Photo: Maryam Zaree and producer Alex Tondowski with a Hot Docs programmer during a Q&A at Hot Docs 2019

Born in Evin: A Personal Quest for Truth Transcends a Multigenerational Past

A Hot Docs 2019 Film Review

by Marisa Sittheeamorn

The smell of coffee wafts through the air as the excited chatter of Hot Docs festival goers bounces off the sound proofed walls of the Lightbox theatre. It’s 10:15am on a Monday morning, and the theatre is tightly packed for the 10:45am screening of Maryam Zaree’s documentary Born In Evin.

Zaree, who was born in the infamous Iranian torture prison of Evin during the Islamic revolution, takes viewers along on her personal journey to bring together the missing pieces of her birth story and time in prison. At the age of two, Zaree and her mother gained asylum status in Germany, where they have since built a safe and successful life. Since then, Zaree has established herself as an actress and director based in Berlin. She is best known for her roles in 4 Blocks, Club Europa, and Bruder. Born In Evin is her first directorial debut.

Still from Born in Evin , Source: Berlinale

While Zaree and her mother both embrace their current lives in Germany, Zaree’s curiosity of her early years intensifies as she grows older. However, her mother remains silent and unwilling to pass on the memories of Evin. The radio silence leaves Maryam no choice, but to embark on a mission for answers herself. The film beautifully and comprehensively catalogues the various measures and roller-coaster of emotions Zaree must endure to come to terms with her past.

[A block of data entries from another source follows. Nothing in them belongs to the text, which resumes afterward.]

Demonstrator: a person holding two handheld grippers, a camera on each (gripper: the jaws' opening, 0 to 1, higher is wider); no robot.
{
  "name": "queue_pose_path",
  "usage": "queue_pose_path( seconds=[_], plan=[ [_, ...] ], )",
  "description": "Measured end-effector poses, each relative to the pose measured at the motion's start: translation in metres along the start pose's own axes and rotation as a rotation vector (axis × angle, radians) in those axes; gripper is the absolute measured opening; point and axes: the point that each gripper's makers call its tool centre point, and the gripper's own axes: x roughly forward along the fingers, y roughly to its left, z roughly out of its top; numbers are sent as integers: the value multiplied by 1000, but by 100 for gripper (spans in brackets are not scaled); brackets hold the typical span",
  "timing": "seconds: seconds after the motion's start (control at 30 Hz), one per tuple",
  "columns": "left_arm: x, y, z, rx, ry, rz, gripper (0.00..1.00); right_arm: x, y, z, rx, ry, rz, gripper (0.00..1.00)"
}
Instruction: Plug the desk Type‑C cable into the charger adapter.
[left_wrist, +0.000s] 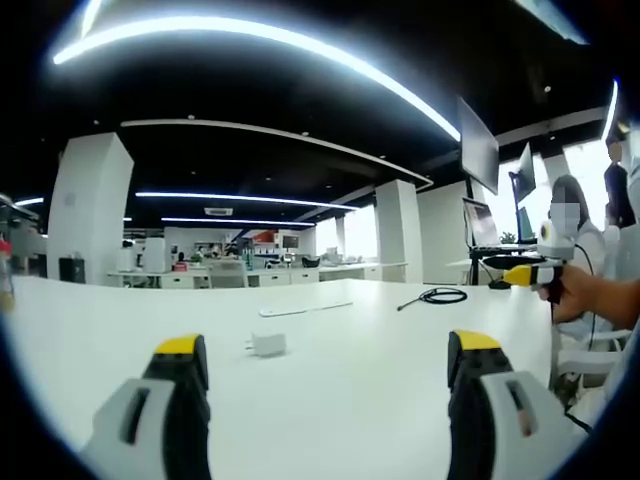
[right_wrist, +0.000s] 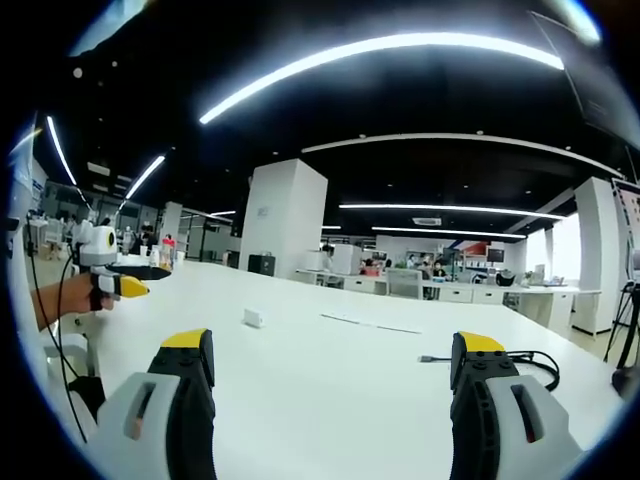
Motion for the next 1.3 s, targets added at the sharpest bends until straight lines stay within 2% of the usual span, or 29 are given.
queue_pose_path(
  seconds=[0.17,0.53,0.63,0.77,1.3],
  plan=[
    [1,0,-4,8,22,-1,100,0,0,-2,2,4,0,100],
    [1,1,-5,2,21,3,100,0,-1,-5,-3,13,-2,100],
    [1,1,-9,7,45,2,100,-1,-2,-6,0,11,-5,100],
    [2,0,-8,4,34,1,100,-1,-4,-7,-2,15,-10,100],
    [1,2,-13,0,53,5,100,-2,-6,-8,-13,12,-16,100]
  ],
)
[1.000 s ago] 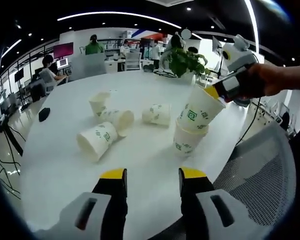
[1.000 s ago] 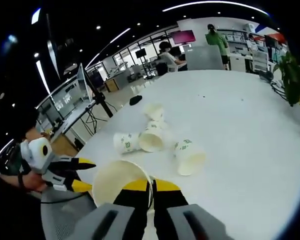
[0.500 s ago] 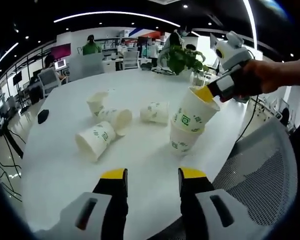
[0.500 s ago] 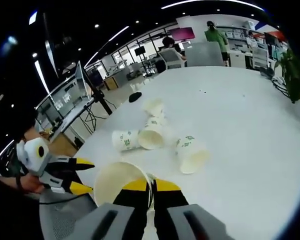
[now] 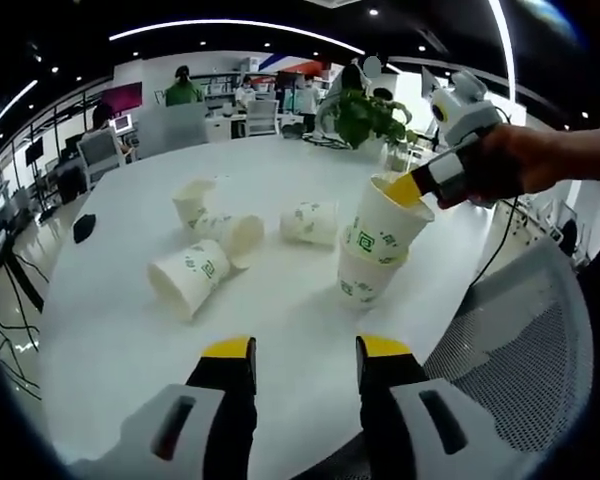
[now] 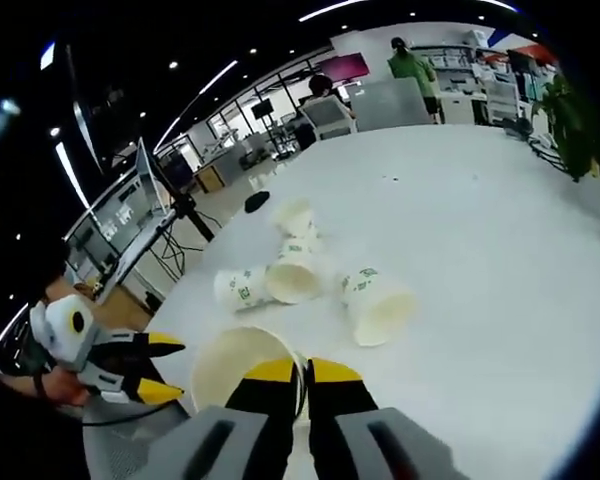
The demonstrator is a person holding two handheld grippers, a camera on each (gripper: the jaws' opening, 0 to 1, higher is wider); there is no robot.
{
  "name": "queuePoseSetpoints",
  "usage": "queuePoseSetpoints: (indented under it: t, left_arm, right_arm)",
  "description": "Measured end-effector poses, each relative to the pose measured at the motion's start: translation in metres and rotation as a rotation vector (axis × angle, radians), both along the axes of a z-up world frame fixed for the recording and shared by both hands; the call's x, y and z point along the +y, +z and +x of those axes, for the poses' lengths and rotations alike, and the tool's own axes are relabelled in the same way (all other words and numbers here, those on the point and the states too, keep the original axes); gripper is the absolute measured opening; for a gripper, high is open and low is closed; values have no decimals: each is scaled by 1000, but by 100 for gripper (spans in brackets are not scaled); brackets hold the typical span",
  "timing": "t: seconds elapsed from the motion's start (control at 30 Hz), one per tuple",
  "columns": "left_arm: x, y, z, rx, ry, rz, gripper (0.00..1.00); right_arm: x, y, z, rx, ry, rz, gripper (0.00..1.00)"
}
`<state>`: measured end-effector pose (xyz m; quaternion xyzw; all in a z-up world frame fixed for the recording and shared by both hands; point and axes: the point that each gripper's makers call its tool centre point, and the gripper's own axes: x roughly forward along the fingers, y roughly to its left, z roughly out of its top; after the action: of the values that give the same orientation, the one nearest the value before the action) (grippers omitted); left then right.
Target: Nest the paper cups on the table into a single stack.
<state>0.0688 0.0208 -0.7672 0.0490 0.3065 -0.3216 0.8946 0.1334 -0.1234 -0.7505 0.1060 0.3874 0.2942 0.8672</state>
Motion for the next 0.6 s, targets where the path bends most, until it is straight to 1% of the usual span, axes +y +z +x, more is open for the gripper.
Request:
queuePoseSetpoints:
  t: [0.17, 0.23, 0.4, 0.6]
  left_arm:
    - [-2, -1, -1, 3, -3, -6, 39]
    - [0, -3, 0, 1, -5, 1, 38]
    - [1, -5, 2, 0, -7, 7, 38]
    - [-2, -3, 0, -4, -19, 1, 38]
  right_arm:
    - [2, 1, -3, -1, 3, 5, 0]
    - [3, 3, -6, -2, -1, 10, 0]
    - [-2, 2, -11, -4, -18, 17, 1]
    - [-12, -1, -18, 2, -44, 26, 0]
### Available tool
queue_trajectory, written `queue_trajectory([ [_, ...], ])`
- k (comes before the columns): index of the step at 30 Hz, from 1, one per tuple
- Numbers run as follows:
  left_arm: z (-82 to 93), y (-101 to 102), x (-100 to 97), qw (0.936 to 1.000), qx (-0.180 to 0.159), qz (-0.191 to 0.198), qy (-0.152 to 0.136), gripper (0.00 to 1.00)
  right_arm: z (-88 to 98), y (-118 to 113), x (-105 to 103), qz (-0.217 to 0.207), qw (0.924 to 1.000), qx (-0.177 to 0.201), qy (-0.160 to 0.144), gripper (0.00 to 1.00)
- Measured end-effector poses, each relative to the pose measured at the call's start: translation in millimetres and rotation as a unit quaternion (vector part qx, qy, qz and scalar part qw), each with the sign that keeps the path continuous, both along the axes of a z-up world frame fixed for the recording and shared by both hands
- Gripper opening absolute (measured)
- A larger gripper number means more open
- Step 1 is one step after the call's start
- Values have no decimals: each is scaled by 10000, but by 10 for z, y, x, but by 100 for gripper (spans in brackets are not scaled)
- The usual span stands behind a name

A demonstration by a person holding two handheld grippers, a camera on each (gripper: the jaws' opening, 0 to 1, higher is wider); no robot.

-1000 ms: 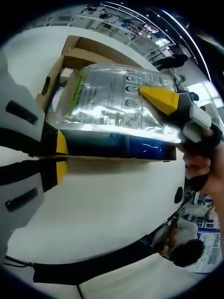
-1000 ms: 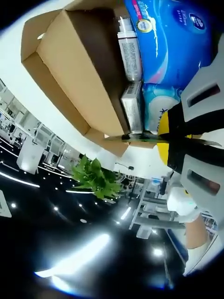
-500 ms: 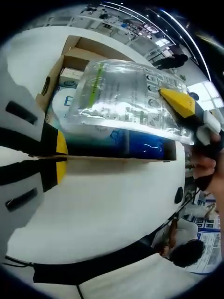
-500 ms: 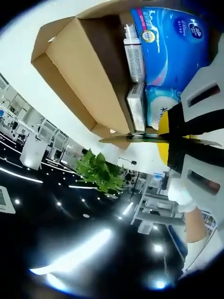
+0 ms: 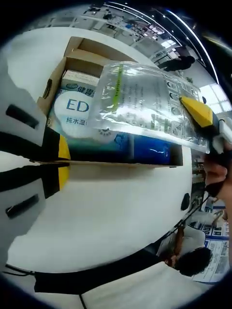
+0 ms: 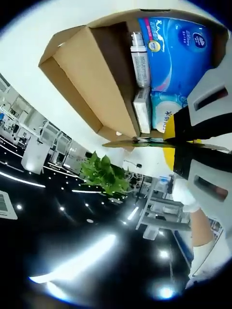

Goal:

As she meets with her father (who was released from Evin several years later, but is no longer married to her mother), family, friends, former prisoners, psychologists, and sociologists across Europe and around the world, Maryam comes to the realization that the secrets of her past are shared by many. While her story is personal, it represents the story of an entire generation.

Still from Born in Evin , Source: Berlinale

In the middle of the screening, I can’t help but notice the undivided attention and polarizing emotional reactions of the audience from start to finish. Zaree captivates and impresses the room with her ability to speak four languages, nonchalantly switching between English, German, French, and Persian in various settings. She weaves together voice overs, dated home videos, interviews, and B-roll with some illusionary and poetic shots of herself in nature, producing an intimate portrayal of her desperation to learn about her past and unraveling the burden of trauma her family continues to face.

The film is moving and timely, yet appropriately hilarious at times. Born In Evin does not exist to reinforce western perceptions of Iran, but instead serves as a relatable ode to the millions of first, second, and third generation of refugees and immigrants trying to move on from their haunted pasts.

Born in Evin is only one example of the thousands of untold stories shared by minority communities scattered around the globe. Its is the multilingual, multicultural and multigenerational stories like that of Maryam Zaree that Farsi Cinema Center strives to highlight, facilitate, and represent at industry events and film festivals around the world.